The Example Application for NumPy

Intel will demonstrate how to use Intel VTune Profiler and its Intel Instrumentation and Tracing Technology (ITT) API to optimise a NumPy application step-by-step. The pairwise distance application, a well-liked approach in fields including biology, high performance computing (HPC), machine learning, and geographic data analytics, will be used in this article.

Summary

The three stages of optimisation that we will discuss in this post are summarised as follows:

Step 1: Examining the Intel Optimised Numpy Pairwise Distance Implementation: Here, we’ll attempt to comprehend the obstacles affecting the NumPy implementation’s performance.

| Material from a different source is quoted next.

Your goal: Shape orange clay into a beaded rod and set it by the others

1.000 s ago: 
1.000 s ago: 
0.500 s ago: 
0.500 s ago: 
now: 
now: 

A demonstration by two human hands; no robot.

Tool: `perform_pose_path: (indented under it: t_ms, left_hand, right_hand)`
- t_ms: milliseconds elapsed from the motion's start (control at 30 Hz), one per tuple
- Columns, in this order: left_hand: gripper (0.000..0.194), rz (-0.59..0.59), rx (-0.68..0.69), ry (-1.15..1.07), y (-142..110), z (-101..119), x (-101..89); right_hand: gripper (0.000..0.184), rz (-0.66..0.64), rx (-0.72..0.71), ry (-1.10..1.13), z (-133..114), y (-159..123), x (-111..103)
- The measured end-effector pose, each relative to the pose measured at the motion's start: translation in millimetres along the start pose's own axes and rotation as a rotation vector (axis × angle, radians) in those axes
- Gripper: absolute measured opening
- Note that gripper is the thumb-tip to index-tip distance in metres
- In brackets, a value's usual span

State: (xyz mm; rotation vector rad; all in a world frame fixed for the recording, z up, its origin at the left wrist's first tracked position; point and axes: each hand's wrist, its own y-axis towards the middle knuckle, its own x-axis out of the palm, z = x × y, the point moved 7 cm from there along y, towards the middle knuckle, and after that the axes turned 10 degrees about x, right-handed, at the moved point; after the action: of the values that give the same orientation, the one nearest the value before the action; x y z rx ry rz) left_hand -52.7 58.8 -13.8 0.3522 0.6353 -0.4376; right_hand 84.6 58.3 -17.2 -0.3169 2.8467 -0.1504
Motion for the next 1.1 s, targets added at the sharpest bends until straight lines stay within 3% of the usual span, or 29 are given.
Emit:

Step 2: Profiling Data Parallel Extension for Pairwise Distance NumPy Implementation: We intend to examine the implementation and see whether there is a performance disparity.

Step 3: Profiling Data Parallel Extension for Pairwise Distance Implementation on Numba GPU: Analysing the numba-dpex implementation’s GPU performance

Boost Your Python NumPy Application

Intel has shown how to quickly discover compute and memory bottlenecks in a Python application using Intel VTune Profiler.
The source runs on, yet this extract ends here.